In its most recent annual report published in March 2022, the Massachusetts Multi-Agency Illegal Tobacco Task Force notes that “the Commonwealth’s high tax rates on OTP [tobacco products excluding cigarettes] relative to other states provide smugglers an incentive to import such products from low-tax states and sell them to in-state buyers willing to illegally evade payment of the applicable Massachusetts tobacco.” This too contributes to societal degradation, as law enforcement resources have been redirected from serious crime to policing failing prohibitions.

Analyzing tobacco policy across the northeastern US, researchers from R Street, a DC-based think tank, found that every state but Rhode Island taxes ENDS but many of these “appear to be at parity with or higher than those levied on combustible cigarettes.” Why is state policy incentivizing consumers to choose a more harmful product?

In an interview with Forbes, Michael Pesko, economist at Georgia State University and an author of an NIH-funded study published in January 2020 estimated that “for every e-cigarette pod no longer purchased as a result of an e-cigarette tax, 6.2 extra packs of cigarettes are purchased instead,” noting strong product substitution. Pesko and colleagues found that for a 10% hike in ENDS prices, sales dropped 26%, but 11% more combustible cigarettes were sold.

The math is simple: the more nicotine users who switch from combustible cigarettes to vaporizers, the more lives saved.

Despite strong economic, medical, and social rationale against them, an unmoored public health philosophy and a mindset that state action can solve every social or cultural problem drives these hard-headed activists to keep pushing. Though well-intentioned, their ideas are just plain bad policy, incentivizing the use of more harmful nicotine delivery methods over safer ones.

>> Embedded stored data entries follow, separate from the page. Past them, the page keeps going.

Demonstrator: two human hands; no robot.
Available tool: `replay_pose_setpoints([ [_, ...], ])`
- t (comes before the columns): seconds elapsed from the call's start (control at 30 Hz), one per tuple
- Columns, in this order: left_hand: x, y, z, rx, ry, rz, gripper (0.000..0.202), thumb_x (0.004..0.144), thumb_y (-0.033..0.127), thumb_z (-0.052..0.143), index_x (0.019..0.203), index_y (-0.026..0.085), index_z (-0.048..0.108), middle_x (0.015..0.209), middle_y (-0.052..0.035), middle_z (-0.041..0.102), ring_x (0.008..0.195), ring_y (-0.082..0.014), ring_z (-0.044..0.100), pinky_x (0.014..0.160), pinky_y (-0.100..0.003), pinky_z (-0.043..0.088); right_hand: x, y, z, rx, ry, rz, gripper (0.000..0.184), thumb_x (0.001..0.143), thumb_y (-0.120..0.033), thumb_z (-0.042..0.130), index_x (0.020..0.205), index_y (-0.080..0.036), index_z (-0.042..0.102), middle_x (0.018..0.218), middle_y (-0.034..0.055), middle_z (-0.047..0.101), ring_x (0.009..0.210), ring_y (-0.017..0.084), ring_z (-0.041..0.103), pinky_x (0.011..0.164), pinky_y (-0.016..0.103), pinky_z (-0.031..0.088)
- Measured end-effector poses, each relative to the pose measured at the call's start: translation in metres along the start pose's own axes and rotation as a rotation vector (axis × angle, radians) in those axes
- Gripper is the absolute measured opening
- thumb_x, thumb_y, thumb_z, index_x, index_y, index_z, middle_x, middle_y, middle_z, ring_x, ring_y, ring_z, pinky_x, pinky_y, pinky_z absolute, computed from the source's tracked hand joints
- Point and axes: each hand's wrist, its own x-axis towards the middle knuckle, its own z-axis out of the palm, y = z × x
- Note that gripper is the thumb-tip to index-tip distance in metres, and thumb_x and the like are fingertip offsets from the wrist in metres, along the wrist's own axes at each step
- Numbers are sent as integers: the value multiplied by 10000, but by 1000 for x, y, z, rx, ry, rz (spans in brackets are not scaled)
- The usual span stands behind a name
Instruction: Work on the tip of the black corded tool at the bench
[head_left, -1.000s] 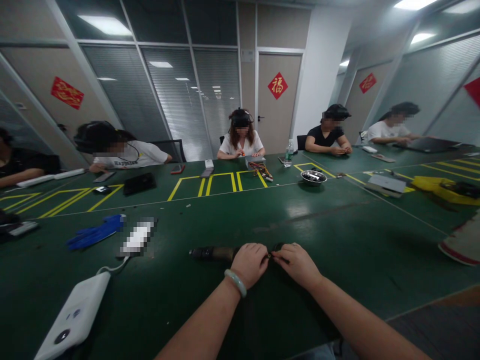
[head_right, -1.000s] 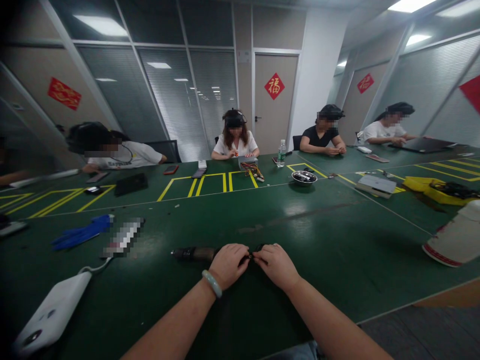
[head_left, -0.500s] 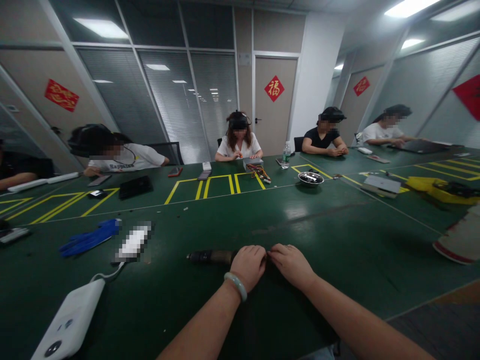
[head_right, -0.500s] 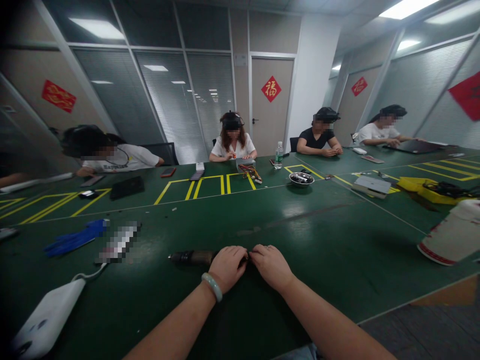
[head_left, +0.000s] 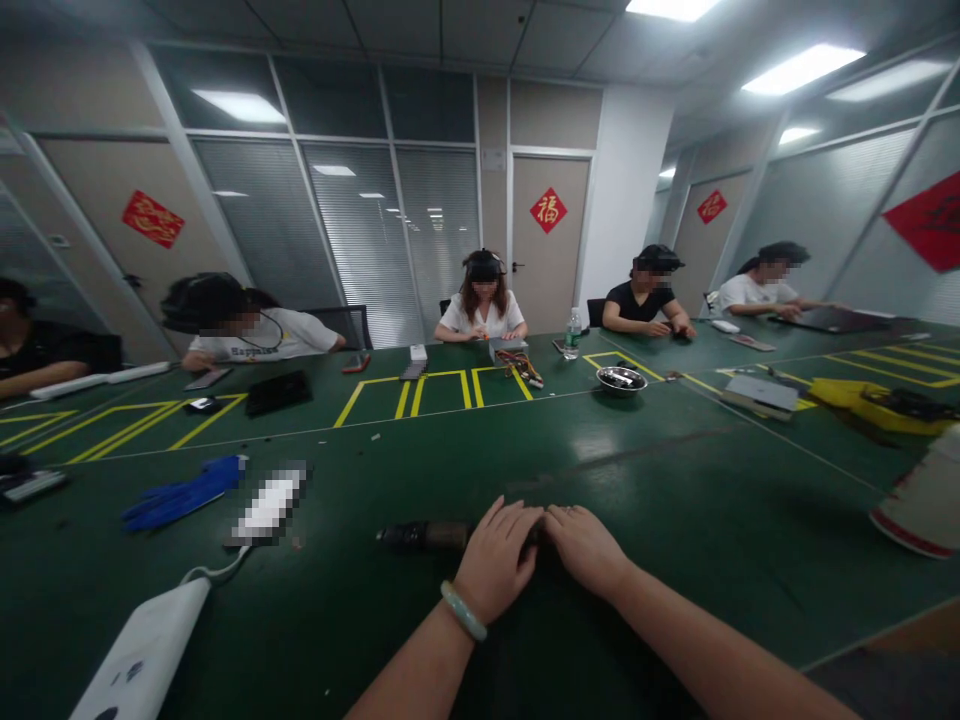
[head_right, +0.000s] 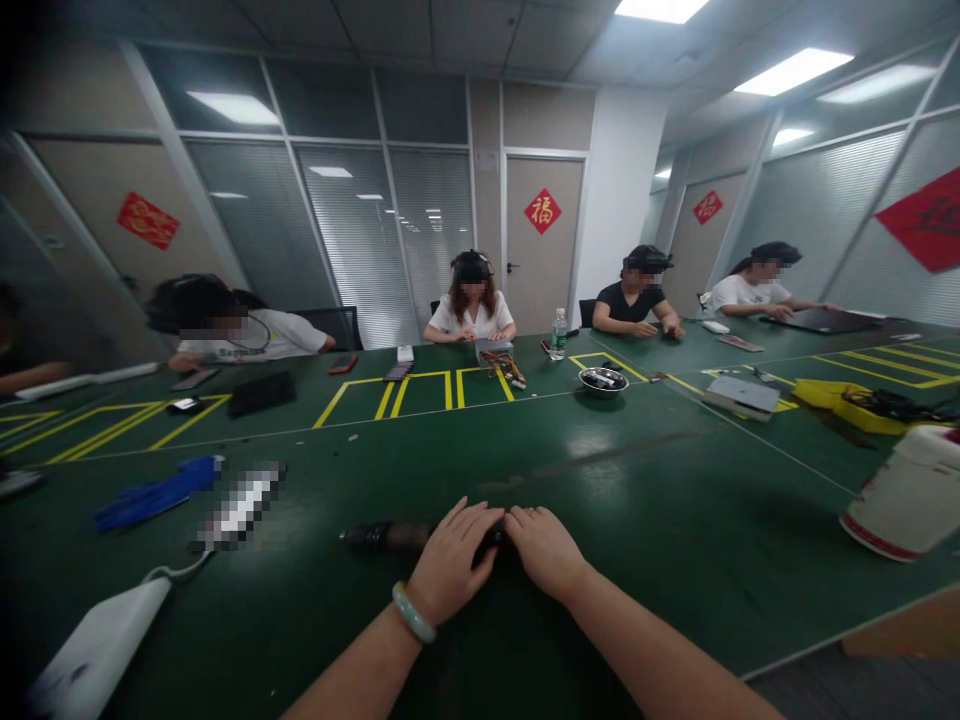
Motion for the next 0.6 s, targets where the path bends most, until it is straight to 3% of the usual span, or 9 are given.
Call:
replay_pose_setpoints([
  [0.13,-6,4,-8,-9,-30,29,498,863,146,503,1337,277,429,1325,-11,534,1272,-174,436,1154,-439,242,-2,35,-7,-49,-29,99,111,885,-130,481,920,-198,562,901,33,606,818,185,570,749,309,363],
  [0.27,-10,-3,-12,-12,-100,5,502,875,199,532,1351,306,418,1353,3,518,1288,-167,426,1143,-435,265,-36,100,-19,-70,-72,285,129,899,-189,452,933,-213,574,950,60,626,861,214,587,764,341,368],
  [0.47,-18,-25,-12,-88,-342,18,733,856,525,559,1468,361,189,1536,-11,229,1409,-264,202,1114,-546,262,-163,222,-29,-79,-91,610,270,877,-333,401,982,-209,617,1035,174,624,830,242,624,700,379,407],
  [0.53,-20,-30,-9,-119,-401,-15,717,874,595,478,1476,348,175,1548,-16,176,1417,-284,152,1116,-562,238,-204,250,-30,-126,-38,662,367,863,-371,366,999,-161,634,1041,232,613,774,248,641,655,392,407],
  [0.6,-20,-32,-5,-134,-434,-75,688,897,622,392,1481,328,176,1555,-14,140,1422,-288,113,1128,-558,206,-233,262,-33,-201,107,711,441,859,-393,338,959,-113,663,994,288,608,693,254,647,626,415,399],
])
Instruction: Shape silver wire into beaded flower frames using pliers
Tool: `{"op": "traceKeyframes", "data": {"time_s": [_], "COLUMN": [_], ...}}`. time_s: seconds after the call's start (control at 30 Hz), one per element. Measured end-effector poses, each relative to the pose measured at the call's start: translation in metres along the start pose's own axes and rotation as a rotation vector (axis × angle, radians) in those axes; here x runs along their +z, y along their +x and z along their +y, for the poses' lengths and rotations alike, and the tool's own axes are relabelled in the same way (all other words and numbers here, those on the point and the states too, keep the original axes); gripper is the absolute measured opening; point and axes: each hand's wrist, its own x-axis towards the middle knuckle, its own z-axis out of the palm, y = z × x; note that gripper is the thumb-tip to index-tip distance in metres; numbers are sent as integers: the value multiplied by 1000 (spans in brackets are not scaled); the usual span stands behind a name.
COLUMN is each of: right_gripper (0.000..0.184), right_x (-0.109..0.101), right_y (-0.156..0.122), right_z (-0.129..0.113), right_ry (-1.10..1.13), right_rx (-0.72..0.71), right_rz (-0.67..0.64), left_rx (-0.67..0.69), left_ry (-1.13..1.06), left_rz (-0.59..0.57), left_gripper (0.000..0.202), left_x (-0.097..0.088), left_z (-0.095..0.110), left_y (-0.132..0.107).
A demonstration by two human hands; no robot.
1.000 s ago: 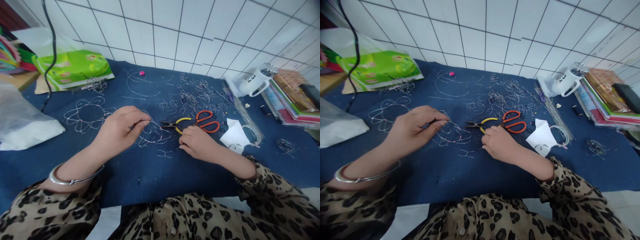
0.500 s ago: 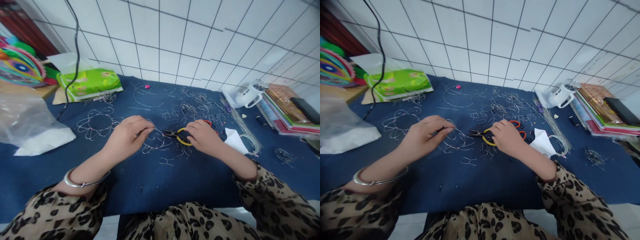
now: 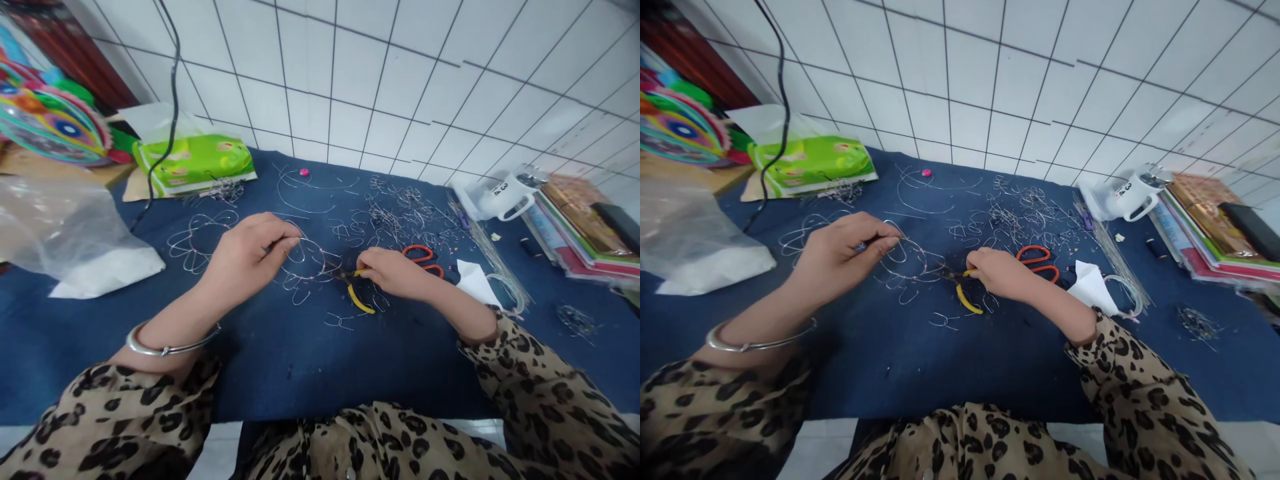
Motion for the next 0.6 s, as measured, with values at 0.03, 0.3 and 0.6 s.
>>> {"op": "traceKeyframes", "data": {"time_s": [0.03,0.3,0.6], "right_gripper": [11,18,23], "right_x": [-4,-34,-27], "right_y": [-2,-24,-91], "right_z": [-2,-4,16], "right_ry": [56,421,346], "right_rx": [4,120,275], "right_rz": [11,-80,-7], "left_rx": [-7,-81,-41], "left_ry": [0,-40,-25], "left_rz": [10,60,77], "left_gripper": [20,19,18], "left_x": [-1,-5,-3], "left_z": [-1,-4,-3], "left_y": [0,2,-1]}}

Adults in a free society, participating in constitutional government, deserve a presumption of liberty. Economic policy may help limit what economists call “negative externalities,” or costs to the public resulting from individual behavior which do not infringe on constitutional rights, but policy must be carefully crafted to avoid unintended consequences like those seen in Massachusetts and San Francisco.

When politicians restrict products like ENDS, they take society multiple steps backward in the mission for better overall health. Entrepreneurial innovation of smoking-cessation products will contribute much more to public health than the blunt state instruments of taxation, onerous regulation and prohibition.